Particularly aggressive, this form of leukemia is a diagnostic and therapeutic emergency. In the past ten years, medical advances and the introduction of new treatments have allowed remarkable progress in cure rates, mainly in children, who withstand chemotherapy better than adults.
This is the cure rate in children in industrialized countries
The incidence rate of ALL in Europe in adults is 1.28 per 100,000 individuals per year
In Europe, ALL makes up 80% of leukemias in children below the age of 15 years
Bone marrow, the producer of blood cells
Leukemia affects the bone marrow, the place where blood cells are produced. These cells include erythrocytes (red blood cells responsible for transporting oxygen), leukocytes (white blood cells that defend the body against infection), and thrombocytes (platelets, which aid in clotting).

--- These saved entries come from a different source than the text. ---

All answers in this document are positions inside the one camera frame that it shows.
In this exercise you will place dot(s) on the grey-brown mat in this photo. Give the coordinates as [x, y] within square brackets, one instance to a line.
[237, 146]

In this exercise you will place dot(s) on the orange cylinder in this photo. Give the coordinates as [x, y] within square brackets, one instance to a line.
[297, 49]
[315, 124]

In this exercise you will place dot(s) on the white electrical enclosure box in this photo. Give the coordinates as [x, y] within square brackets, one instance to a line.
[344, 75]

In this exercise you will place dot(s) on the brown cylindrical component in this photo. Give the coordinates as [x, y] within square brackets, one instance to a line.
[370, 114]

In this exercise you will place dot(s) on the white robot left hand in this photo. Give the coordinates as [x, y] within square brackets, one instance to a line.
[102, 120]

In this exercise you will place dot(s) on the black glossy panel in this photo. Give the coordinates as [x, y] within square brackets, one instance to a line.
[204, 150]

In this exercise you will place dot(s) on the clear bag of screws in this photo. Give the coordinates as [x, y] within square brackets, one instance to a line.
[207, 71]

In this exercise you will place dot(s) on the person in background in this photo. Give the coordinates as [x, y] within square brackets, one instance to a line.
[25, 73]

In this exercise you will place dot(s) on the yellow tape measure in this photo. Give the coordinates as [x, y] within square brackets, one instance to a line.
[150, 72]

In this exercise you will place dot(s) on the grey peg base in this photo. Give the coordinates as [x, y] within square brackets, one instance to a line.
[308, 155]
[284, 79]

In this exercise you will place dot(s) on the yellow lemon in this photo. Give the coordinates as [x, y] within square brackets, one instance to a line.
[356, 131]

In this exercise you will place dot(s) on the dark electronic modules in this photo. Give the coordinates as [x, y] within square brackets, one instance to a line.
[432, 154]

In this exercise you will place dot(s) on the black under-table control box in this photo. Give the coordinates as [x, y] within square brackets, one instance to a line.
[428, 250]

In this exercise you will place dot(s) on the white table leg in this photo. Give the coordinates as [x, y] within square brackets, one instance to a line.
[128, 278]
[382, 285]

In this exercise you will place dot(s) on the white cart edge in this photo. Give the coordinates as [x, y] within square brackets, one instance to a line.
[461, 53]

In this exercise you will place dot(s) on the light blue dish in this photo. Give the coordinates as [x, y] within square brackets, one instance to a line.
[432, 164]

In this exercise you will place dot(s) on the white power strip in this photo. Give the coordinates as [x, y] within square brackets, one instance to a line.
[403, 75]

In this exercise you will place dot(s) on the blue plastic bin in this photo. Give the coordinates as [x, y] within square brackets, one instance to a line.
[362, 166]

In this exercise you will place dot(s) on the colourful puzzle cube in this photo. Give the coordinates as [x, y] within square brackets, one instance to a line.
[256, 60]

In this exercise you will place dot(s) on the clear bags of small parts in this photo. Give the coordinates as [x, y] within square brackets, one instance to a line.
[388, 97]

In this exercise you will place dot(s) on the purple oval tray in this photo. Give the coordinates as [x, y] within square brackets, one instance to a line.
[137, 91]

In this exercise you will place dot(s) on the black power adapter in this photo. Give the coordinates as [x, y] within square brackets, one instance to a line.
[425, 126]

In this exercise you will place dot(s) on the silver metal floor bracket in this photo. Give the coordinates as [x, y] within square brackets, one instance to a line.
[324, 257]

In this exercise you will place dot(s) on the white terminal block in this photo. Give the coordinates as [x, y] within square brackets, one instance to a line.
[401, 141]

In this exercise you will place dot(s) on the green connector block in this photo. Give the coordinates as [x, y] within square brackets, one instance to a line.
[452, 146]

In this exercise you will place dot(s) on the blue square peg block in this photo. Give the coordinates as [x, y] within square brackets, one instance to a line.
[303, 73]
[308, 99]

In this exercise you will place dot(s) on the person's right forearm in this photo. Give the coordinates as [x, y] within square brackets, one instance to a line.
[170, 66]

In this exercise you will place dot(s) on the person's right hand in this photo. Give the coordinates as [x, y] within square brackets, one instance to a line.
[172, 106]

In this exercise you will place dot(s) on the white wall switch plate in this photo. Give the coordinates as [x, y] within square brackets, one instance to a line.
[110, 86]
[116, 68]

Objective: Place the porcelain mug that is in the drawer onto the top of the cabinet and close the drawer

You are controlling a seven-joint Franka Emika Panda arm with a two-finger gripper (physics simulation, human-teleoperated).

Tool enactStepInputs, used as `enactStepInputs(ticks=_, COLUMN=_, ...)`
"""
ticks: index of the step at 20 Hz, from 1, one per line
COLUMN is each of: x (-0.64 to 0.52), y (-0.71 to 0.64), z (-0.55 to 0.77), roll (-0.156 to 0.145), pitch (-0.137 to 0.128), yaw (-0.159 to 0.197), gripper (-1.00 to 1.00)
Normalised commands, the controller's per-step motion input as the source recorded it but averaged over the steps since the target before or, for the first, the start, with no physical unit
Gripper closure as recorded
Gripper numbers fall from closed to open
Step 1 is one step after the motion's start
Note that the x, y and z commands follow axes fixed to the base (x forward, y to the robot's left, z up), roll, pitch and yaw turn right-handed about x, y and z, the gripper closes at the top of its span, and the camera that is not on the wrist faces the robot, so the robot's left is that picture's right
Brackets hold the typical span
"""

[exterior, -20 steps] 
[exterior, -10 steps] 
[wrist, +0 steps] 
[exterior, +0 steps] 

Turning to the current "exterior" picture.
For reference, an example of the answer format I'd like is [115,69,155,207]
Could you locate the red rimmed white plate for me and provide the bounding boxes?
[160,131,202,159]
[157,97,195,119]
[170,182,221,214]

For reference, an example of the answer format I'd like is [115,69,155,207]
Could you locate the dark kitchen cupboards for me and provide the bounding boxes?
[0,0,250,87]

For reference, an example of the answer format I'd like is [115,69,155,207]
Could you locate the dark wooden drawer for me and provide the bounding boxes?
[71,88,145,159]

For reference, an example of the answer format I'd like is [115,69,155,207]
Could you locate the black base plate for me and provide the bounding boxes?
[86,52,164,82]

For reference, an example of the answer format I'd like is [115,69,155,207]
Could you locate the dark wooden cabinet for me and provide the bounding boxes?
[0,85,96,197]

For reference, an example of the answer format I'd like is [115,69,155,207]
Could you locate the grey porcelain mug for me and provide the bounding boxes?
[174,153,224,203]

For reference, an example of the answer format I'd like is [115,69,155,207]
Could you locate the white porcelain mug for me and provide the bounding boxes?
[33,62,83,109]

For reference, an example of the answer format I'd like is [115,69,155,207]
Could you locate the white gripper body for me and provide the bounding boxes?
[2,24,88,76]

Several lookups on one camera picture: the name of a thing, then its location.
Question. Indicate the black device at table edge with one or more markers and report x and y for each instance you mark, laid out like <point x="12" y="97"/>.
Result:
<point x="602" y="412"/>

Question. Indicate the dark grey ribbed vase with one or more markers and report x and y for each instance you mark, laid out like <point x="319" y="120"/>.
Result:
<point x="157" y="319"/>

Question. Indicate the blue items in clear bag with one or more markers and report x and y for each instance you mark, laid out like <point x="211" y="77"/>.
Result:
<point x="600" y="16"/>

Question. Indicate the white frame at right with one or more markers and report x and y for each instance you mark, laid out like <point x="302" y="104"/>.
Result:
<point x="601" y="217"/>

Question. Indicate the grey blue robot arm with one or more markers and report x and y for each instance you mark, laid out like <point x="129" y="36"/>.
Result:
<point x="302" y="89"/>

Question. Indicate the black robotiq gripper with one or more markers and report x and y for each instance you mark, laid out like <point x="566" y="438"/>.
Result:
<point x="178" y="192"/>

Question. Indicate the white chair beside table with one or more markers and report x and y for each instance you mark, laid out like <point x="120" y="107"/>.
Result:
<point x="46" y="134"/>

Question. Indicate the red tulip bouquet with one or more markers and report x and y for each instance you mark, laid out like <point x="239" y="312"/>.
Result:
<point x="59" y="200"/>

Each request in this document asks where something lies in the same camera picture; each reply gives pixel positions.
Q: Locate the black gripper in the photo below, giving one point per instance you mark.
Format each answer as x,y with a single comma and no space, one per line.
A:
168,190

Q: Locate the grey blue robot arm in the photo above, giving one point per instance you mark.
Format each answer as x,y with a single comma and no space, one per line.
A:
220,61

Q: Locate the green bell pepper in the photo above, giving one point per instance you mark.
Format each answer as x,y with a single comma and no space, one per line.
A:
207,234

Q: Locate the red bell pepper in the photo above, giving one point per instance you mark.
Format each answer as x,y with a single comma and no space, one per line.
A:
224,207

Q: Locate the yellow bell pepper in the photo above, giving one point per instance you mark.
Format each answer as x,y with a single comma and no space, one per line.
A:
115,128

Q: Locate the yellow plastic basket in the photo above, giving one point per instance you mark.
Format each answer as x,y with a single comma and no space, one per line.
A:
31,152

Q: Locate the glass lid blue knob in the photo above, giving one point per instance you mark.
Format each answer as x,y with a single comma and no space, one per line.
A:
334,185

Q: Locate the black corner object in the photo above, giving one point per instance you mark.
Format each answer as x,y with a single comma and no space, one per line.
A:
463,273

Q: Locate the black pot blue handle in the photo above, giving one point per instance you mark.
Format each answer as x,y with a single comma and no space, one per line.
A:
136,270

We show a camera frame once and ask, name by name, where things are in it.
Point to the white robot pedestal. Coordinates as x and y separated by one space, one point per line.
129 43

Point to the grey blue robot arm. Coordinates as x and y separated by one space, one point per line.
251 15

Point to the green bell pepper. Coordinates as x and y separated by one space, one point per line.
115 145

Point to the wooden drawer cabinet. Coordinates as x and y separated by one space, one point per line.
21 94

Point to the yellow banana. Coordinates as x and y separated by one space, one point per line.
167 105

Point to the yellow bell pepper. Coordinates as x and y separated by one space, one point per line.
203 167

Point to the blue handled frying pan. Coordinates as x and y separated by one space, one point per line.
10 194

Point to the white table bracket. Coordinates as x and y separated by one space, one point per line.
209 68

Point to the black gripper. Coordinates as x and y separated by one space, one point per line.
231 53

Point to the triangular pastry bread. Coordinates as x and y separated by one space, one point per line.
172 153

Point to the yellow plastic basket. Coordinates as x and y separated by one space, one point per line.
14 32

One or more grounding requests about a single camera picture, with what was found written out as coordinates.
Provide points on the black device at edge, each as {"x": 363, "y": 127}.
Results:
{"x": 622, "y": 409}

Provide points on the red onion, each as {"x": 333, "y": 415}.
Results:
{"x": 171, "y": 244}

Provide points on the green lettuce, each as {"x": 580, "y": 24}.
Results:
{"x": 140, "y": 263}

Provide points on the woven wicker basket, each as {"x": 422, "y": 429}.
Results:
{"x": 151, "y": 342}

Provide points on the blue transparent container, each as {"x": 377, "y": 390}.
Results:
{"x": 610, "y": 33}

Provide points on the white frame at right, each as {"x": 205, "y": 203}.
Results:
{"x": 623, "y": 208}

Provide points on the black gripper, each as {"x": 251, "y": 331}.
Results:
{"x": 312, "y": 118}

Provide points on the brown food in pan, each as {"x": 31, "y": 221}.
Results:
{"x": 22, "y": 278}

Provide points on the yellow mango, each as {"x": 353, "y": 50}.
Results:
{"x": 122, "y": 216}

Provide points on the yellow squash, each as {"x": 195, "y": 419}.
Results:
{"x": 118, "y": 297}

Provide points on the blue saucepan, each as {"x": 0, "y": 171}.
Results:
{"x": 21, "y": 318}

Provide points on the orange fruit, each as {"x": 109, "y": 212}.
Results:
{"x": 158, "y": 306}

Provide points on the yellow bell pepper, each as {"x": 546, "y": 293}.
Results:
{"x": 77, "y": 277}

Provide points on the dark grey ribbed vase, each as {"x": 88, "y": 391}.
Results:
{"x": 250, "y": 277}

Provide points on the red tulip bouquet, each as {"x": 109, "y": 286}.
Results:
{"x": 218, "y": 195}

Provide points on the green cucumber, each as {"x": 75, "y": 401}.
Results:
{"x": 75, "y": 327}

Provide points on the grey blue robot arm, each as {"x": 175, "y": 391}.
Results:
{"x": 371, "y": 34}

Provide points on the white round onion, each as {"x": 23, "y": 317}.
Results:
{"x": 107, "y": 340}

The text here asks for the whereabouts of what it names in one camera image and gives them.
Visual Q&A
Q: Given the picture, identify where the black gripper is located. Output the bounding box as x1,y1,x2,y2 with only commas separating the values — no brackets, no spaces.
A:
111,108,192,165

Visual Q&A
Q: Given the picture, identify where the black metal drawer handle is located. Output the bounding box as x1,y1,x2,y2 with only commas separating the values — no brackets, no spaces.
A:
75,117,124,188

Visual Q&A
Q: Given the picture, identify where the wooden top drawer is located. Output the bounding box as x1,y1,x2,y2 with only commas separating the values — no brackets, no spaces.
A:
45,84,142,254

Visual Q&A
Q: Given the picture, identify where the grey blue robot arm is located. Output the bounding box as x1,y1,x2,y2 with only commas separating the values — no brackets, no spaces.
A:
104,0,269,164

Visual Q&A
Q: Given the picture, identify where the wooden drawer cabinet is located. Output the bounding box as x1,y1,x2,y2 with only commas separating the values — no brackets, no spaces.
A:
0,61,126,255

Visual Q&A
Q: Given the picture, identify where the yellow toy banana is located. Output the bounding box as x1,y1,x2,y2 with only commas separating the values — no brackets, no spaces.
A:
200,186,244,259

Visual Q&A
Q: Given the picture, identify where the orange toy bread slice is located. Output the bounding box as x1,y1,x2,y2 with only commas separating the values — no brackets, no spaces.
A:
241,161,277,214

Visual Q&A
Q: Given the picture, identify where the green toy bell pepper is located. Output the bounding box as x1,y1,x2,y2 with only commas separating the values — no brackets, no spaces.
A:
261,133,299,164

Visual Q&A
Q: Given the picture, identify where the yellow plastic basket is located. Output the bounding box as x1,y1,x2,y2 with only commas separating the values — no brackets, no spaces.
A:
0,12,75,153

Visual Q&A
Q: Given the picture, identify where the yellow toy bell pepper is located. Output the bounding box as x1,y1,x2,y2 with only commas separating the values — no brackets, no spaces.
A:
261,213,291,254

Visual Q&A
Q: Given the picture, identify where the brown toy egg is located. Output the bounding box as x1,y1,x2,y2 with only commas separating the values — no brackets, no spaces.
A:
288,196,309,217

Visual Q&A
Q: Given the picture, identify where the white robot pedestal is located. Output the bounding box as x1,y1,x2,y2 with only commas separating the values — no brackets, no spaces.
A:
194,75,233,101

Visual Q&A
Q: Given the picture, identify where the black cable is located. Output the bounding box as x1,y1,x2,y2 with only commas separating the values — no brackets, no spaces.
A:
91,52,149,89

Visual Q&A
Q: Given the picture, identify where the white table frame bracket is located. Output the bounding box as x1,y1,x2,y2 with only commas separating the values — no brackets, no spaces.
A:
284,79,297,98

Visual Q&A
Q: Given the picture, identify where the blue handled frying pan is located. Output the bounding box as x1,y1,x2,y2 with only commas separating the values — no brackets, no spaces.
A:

Acute lymphoblastic leukemia affects stem cells that give rise to a particular type of white blood cells, lymphocytes. Instead of differentiating into mature cells and migrating into the blood, these “blasts” (abnormal cells that have not reached their maturity) proliferate in an unregulated manner. They invade the blood marrow and impede the normal production of blood cells. These blasts may also reach other organs, such as the lymph nodes, liver and spleen.
ALL, which is neither contagious nor hereditary, has no known cause or triggering factor. In the majority of cases, it occurs in subjects who were previously in good health. However, several risk factors have been identified:
A treatment for bone marrow
An induction treatment, with hospitalization for at least a month. This induces bone marrow aplasia, ie, a very substantial reduction in the number of blood cells. Its purpose is to eliminate cancerous cells, which will enable a normal regeneration of blood cells.
A consolidation treatment, a hematopoietic stem cell transplant (bone marrow transplant) is sometimes suggested. This transplant comes from a compatible donor (family, donor registry), but can also be obtained from placental blood, called cord blood.
To prevent relapses, an outpatient maintenance treatment is administered for two years.
Cancer cells can infiltrate into the meninges, the membranes that surround the brain and spinal cord. This neuro-meningeal involvement is a major cause of relapses in the first year of treatment. For prevention, patients receive cranial radiation therapy and/or a chemotherapy injection.
In the event of relapse, a new chemotherapy is prescribed, starting with a reinduction treatment, again followed by a maintenance and consolidation treatment. A hematopoietic stem cell transplant may also be considered, originating from healthy donors (allograft) or from the patient themselves (autograft).
New therapeutic approaches
While the response rates observed after standard treatments are generally high, some patients will resist or relapse. Research has shown that cancer cells can develop mechanisms for escaping the patient’s immune system, allowing them to not be recognized as dangerous. Cancer cells can thus proliferate in the patient’s body.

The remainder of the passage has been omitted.